The essays were done, saved as word docs with care,
In hopes that high SAT scores soon would be there;

The 12th-graders were nestled all snug in their beds,
While visions of acceptance letters danced in their heads;

And Mom with shrinking checkbook and Dad with plunging market cap,
Found it difficult to relax for a long winter's nap;

When from the guidance office there arose a big clatter,
All students in town wanted to see what was the matter;

Away to the windows they flew like a flash,
Turning off their I-pods, and their backpacks were stashed.

The sun shining on the new-fallen snow
Blinded the view of the seniors below,

When, what to their wondering eyes should appear
First trimester report cards, they were finally here!

Grades for English and math and science and music,
Hadn't school just started, these grades were awfully quick?

More rapid than cheetahs, these grades as they came,
The students whistled and shouted, and called them by name:

"Now A-plus, and B-plus and C-plus and F!"
On pass/fail, incomplete, the shouting nearly made one deaf.

To the top of the wait list, to the bottom of the ladder
The students assumed that grades would be all that mattered.

But recommendations and public service and sports and ballet
Will also be factored by schools on D-day.

Now back to their houses, these students they came,
Looking for scapegoats to complain of and blame.

Then, in a twinkling, the news of the grades went away,
Some old friends had come over and they wanted to stay.

These friends were a year wiser, back from college on vacation,
Ready to tell of their exploits, with no procrastination.

They were dressed in school colors, from their head to the foot,
The school spirit they acquired, had certainly taken root.

With a bundle of preconceptions, they had left in the fall,
And now they were back home, with an urge to tell all.

Their message to their friends, who were still in high school,
Was quite simply to know that when it comes to colleges, there are no rules!

Another thing they wanted to share, but parents not to hear
Was that holiday cheer actually goes on all year.

And finally they wanted their younger friends to know,
That whatever and wherever the college they decided to go;

It would work out just fine, if they put in effort and care,
This at too many schools is exceedingly rare.

Now one thing that girls noted as they spoke in the noise,
Was that far too many colleges had far too few boys.

It seems that the reasons for this imbalance are vexing,
And schools -- and boys' parents -- find solutions perplexing.

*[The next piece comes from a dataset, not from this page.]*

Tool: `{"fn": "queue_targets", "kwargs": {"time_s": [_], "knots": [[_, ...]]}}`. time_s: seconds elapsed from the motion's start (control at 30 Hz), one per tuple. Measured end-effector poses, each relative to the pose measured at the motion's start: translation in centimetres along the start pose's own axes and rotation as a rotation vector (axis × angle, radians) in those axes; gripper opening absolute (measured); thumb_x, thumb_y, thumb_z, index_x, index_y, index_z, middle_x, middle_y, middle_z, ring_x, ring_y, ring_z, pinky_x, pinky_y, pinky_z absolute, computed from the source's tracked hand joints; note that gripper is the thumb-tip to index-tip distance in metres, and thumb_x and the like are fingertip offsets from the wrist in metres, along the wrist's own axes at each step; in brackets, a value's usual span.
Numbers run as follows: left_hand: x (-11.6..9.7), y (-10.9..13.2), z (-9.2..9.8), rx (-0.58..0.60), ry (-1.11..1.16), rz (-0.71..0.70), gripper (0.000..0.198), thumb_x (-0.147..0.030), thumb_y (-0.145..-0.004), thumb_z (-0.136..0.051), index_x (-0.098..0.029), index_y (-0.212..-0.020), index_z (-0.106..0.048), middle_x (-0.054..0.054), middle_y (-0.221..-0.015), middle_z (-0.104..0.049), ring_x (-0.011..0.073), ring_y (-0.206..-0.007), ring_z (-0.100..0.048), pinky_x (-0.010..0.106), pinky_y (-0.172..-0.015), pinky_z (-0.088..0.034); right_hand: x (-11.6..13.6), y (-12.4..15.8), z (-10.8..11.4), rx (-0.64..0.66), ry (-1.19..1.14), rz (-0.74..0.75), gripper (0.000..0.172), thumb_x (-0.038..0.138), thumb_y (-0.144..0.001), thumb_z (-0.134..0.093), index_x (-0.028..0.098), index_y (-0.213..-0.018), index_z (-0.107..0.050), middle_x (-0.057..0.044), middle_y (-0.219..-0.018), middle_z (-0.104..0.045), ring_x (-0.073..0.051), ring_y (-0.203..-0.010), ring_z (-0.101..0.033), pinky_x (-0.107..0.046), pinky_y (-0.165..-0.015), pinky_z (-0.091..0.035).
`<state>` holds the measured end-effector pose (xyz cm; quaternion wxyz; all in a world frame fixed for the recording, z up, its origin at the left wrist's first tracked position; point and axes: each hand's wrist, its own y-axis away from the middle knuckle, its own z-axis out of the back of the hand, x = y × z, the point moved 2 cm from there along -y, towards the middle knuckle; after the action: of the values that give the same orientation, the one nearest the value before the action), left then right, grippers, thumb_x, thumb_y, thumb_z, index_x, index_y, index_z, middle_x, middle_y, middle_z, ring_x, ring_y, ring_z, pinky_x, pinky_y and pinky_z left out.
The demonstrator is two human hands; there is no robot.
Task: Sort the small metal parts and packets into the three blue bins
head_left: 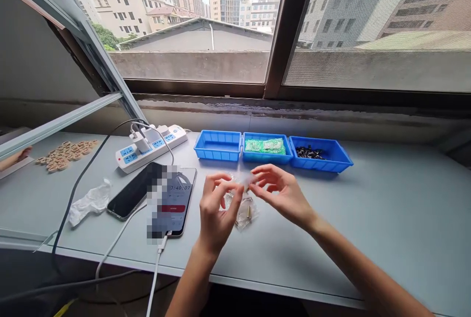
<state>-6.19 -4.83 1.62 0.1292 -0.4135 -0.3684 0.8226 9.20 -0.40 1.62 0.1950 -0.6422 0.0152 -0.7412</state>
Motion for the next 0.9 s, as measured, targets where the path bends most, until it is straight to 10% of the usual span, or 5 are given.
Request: {"fn": "queue_targets", "kwargs": {"time_s": [0.13,0.43,0.9], "knots": [[-0.3,-0.1,0.1,0.020,0.010,0.022,0.030,-0.025,-0.091,-0.051,-0.018,-0.065,-0.064,0.003,-0.082,-0.055,0.0097,-0.067,-0.057,0.017,-0.046,-0.044,-0.7,-0.6,-0.1,0.108,-0.292,-0.284,0.038,0.040,-0.068,-0.075,0.020,-0.098,-0.063,0.000,-0.067,-0.068,-0.012,-0.052,-0.058,-0.020,-0.040,-0.043],[-0.4,0.1,0.1,0.057,0.109,0.101,0.030,-0.020,-0.089,-0.043,-0.019,-0.067,-0.062,0.003,-0.078,-0.057,0.0118,-0.069,-0.060,0.020,-0.051,-0.045,-2.5,-2.5,0.8,0.109,-0.244,-0.447,0.023,0.035,-0.064,-0.073,0.018,-0.080,-0.074,0.002,-0.062,-0.063,-0.011,-0.057,-0.059,-0.021,-0.049,-0.048],[-0.1,0.1,-0.1,0.013,0.194,0.106,0.027,-0.017,-0.088,-0.043,-0.017,-0.066,-0.060,0.002,-0.076,-0.055,0.0093,-0.061,-0.057,0.018,-0.045,-0.041,-1.4,-9.9,-2.5,0.127,0.115,-0.162,0.034,0.025,-0.083,-0.058,0.017,-0.115,-0.068,-0.010,-0.098,-0.071,-0.020,-0.083,-0.068,-0.028,-0.060,-0.053]]}}
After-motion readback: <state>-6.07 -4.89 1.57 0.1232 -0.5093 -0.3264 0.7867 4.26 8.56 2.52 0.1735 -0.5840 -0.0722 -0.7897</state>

Now during this time of the holiday break,
I'd like to remind you of the promises we make.

We fight for you in Washington, we help you on Main St.,
We want America's colleges to give your child a seat.

We want them to serve you in words and in deed,
And to award you based on your financial need.

We appreciate your support, in fact on it we depend,
So please talk about us, to all of your friends.

Tell them to join us in our continuing crusade,
To empower you to support your children and the plans they have made.

We welcome your feedback, your e-mails and calls,
Happy Holidays to each of our members, to each one and all.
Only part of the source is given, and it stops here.